* **YOUR TASK**: Each line below must be reproduced exactly, though the pictures are to be dropped.

* **GIVEN MATERIAL**:

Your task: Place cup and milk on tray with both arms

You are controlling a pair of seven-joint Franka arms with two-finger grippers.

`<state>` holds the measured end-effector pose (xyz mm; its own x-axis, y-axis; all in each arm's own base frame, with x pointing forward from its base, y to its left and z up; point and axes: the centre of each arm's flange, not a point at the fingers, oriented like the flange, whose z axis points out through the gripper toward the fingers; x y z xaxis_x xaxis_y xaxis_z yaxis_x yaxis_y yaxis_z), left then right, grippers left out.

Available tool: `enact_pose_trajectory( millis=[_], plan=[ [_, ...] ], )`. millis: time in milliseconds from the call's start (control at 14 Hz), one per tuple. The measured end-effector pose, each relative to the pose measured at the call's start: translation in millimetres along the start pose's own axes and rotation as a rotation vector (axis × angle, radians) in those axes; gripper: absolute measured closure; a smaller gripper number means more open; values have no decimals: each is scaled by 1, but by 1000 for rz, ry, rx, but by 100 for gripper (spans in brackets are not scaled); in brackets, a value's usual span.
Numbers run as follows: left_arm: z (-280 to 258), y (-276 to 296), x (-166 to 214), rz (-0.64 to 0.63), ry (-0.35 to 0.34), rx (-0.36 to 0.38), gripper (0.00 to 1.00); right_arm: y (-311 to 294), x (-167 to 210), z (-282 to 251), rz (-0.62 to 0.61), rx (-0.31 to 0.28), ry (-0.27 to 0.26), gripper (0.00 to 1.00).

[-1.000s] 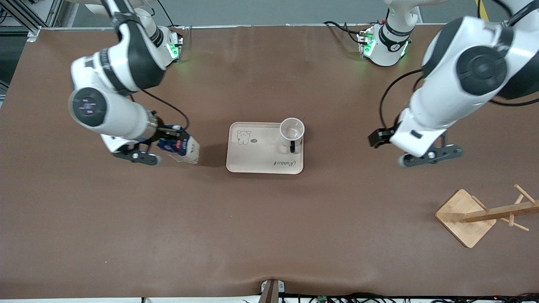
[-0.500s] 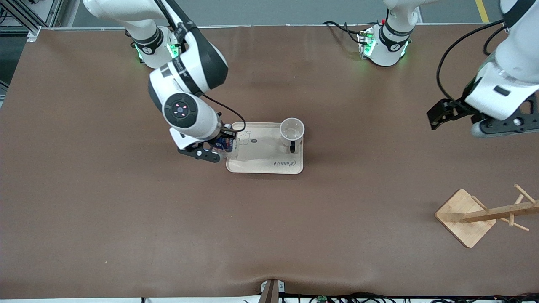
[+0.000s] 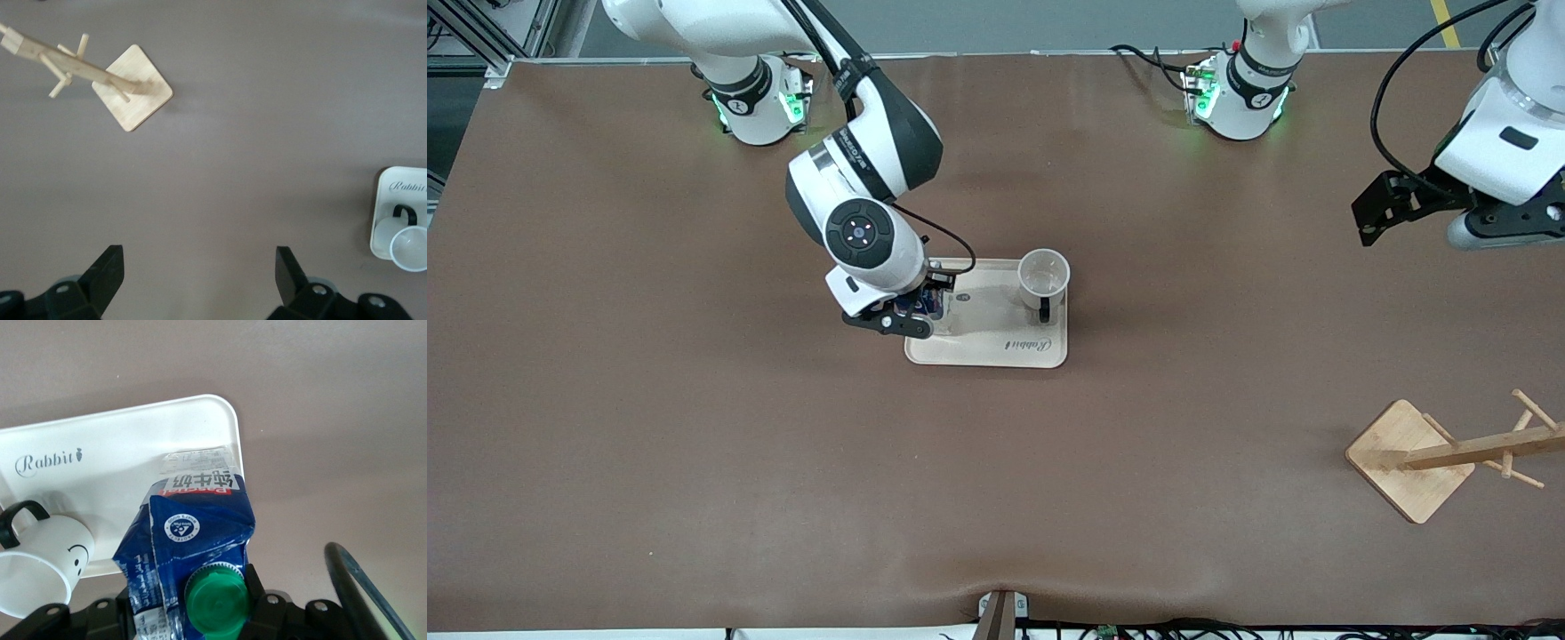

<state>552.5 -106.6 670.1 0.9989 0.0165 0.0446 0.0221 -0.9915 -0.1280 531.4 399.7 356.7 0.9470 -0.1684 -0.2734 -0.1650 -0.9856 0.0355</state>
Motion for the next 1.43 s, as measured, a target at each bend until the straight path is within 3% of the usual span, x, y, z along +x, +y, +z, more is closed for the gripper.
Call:
enact_pose_trajectory(
  millis=[214,286,500,571,1071,1286,1429],
  plan=[
    [-4,-17,-11,-18,-26,-40,0,-11,-9,11,-34,-16,-9,42],
    [-4,-26,-14,-20,-31,-49,0,-15,-12,15,-41,-20,-11,38],
    [-2,-42,-27,-27,-44,-67,0,-16,-12,17,-42,-23,-12,7],
    [-3,-43,-30,-27,-43,-68,0,-16,-12,17,-41,-24,-12,1],
    [-3,-39,-35,-22,-37,-67,0,-7,1,-1,-19,-4,11,0],
    [-2,-39,-35,-22,-41,-67,0,9,9,-31,1,24,32,0],
    [-1,-39,-34,-24,-42,-67,0,21,5,-62,5,16,13,0]
  ],
)
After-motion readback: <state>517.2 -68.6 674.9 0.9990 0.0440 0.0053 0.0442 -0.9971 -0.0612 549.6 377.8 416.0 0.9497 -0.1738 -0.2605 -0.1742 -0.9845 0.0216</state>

* **SOLUTION TO THIS TASK**:
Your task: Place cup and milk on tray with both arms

You are controlling a pair of seven-joint Franka arms with two-finger grippers.

`<state>` holds the measured end-effector pose (xyz mm; its own x-axis, y-axis; all in each arm's own base frame, with x pointing forward from its base, y to its left and z up; point and axes: the centre of each arm's flange, not a point at the fingers, oriented like the flange, whose z axis points out through the gripper toward the fingers; x y z xaxis_x xaxis_y xaxis_z yaxis_x yaxis_y yaxis_z), left then right, grippers left out.

Available tool: `enact_pose_trajectory( millis=[_], plan=[ [_, ...] ], )`. millis: time in milliseconds from the call's start (control at 14 Hz), one per tuple. The measured end-effector pose, each relative to the pose measured at the call's start: translation in millimetres along the start pose's own axes and rotation as a rotation vector (axis × angle, radians) in those axes; gripper: absolute measured closure; a smaller gripper number means more open; values have no decimals: each is scaled by 1, but by 1000 for rz, ry, rx, but by 100 for gripper (spans in brackets are not scaled); in brackets, a value's usual span.
Numbers run as follows: left_arm: z (-280 to 258), y (-276 to 296), x (-166 to 214), rz (-0.64 to 0.63), ry (-0.35 to 0.34), rx (-0.36 to 0.38), gripper (0.00 to 1.00); right_arm: y (-311 to 294), x (-167 to 210), z (-282 to 251), rz (-0.62 to 0.61), rx (-0.31 to 0.28), ry (-0.27 to 0.26), gripper (0.00 to 1.00).

[-1.000s] 
[-0.500s] 
[+0.000s] 

<state>552.5 -106.6 670.1 0.9989 0.0165 0.0446 0.0221 -0.9915 -0.1280 531.4 399.7 356.7 0.9470 -0.1684 -0.2734 -0.1650 -0.9856 0.0355</state>
Motion for the next 1.43 s, as measured, a target at each bend until the straight path is within 3% of the usual span, x, y, z along +x, +y, +z, more is closed for the gripper.
Call:
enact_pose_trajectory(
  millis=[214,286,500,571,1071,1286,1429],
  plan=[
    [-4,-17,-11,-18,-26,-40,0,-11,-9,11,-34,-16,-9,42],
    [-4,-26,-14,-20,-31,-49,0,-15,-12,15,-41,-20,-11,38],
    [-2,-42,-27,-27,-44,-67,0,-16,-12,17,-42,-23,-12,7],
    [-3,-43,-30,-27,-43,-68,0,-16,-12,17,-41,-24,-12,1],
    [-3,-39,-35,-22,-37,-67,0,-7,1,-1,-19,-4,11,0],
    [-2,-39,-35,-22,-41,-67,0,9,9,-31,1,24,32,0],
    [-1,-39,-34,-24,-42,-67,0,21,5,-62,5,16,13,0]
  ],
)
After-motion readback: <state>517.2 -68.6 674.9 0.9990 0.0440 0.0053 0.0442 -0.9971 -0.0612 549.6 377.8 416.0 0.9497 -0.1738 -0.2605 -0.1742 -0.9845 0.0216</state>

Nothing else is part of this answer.